#### [DESCRIPTION OF THE TASK]
Go line by line through the entries below and copy those containing the string "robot".

#### [RECORD EXCERPTS]
»»

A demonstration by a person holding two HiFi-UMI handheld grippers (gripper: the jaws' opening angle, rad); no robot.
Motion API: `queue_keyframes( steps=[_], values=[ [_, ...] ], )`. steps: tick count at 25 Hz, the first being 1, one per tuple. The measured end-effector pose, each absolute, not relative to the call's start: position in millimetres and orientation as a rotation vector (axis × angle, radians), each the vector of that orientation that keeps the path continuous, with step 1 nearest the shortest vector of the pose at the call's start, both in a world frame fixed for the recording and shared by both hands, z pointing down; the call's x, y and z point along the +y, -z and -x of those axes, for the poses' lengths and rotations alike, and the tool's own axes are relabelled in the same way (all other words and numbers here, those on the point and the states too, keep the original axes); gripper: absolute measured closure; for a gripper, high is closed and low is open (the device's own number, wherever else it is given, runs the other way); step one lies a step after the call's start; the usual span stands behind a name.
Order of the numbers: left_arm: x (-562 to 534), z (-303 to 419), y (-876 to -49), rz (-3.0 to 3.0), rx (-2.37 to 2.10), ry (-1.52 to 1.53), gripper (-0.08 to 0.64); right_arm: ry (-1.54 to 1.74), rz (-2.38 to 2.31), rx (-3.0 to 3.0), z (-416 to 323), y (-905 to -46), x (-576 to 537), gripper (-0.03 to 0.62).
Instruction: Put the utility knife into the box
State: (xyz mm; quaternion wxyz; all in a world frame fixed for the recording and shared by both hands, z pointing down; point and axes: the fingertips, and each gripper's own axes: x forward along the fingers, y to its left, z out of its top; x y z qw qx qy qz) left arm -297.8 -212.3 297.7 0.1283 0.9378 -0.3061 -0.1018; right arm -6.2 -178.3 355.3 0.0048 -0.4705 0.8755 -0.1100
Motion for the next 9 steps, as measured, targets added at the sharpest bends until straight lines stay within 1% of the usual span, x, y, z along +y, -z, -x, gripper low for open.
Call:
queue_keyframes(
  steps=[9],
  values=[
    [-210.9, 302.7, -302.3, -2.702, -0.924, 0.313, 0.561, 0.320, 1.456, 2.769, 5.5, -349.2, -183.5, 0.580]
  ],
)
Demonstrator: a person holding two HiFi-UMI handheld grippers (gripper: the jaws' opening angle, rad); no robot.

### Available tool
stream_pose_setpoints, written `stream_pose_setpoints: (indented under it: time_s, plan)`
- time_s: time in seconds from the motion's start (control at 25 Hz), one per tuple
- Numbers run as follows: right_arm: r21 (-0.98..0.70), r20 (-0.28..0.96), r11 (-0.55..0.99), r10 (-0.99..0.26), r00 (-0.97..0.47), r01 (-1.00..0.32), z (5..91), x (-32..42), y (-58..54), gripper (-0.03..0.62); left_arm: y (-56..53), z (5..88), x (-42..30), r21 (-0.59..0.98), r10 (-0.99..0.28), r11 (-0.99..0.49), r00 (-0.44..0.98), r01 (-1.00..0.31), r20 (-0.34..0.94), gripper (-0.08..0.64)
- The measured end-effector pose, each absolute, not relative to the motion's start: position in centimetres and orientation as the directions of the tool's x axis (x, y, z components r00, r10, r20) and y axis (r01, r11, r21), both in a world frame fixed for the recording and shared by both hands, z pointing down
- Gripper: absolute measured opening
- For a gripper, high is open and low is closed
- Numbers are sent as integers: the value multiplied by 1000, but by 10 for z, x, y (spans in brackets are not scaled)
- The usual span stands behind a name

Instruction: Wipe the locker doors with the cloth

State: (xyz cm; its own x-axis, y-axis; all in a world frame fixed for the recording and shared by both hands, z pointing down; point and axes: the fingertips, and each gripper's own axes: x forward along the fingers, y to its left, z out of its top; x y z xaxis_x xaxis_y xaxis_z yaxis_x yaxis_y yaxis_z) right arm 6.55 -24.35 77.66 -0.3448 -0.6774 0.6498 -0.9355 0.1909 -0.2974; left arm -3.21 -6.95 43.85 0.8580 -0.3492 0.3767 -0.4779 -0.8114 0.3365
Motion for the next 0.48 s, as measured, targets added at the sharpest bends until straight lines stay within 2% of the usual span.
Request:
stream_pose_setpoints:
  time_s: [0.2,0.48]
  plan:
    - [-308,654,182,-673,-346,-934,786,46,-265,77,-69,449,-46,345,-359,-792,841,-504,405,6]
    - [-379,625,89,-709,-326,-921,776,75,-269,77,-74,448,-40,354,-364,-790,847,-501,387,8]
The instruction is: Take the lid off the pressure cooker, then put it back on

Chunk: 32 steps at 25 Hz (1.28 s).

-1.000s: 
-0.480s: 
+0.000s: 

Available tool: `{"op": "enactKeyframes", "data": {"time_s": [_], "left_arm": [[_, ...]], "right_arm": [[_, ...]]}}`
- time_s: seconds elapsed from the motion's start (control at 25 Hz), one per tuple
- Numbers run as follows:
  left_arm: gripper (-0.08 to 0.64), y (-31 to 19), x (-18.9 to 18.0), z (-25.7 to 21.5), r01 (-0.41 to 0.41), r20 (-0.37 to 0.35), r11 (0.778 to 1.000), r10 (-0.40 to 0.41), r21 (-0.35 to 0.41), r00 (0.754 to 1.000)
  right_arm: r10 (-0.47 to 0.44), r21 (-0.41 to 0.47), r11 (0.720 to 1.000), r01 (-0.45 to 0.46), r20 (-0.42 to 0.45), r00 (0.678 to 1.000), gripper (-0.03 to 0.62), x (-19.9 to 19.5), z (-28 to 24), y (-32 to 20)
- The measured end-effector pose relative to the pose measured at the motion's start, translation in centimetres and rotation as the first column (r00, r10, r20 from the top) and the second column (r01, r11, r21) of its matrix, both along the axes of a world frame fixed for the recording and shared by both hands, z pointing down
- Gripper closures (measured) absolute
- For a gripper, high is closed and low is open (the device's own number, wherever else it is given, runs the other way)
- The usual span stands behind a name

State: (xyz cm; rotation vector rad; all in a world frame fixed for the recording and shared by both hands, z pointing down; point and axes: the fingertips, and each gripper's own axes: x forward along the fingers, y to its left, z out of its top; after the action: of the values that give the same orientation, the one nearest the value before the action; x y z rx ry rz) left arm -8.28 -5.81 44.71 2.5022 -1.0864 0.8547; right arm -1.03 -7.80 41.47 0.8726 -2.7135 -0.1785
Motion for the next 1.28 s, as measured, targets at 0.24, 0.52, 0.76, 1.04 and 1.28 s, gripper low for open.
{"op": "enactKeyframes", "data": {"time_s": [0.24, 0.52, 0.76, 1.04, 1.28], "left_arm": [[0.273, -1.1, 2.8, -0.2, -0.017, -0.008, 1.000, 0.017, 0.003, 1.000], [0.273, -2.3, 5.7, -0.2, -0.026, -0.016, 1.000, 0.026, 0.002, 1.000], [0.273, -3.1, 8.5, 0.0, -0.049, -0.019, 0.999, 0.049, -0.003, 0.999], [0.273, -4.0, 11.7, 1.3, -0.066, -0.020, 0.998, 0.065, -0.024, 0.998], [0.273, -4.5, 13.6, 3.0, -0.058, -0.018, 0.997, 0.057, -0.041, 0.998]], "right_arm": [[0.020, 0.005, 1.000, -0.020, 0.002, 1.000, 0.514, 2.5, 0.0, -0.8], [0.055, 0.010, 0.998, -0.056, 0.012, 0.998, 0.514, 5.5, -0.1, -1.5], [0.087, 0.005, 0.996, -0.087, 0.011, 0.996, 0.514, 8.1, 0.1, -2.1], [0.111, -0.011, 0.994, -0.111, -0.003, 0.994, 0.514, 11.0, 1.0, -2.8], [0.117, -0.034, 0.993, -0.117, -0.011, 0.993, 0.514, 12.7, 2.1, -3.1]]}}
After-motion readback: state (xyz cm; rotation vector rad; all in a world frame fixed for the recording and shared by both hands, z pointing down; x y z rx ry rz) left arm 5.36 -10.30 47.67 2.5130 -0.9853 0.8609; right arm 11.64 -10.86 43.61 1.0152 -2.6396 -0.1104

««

#### [OUTPUT]
A demonstration by a person holding two HiFi-UMI handheld grippers (gripper: the jaws' opening angle, rad); no robot.
Demonstrator: a person holding two HiFi-UMI handheld grippers (gripper: the jaws' opening angle, rad); no robot.

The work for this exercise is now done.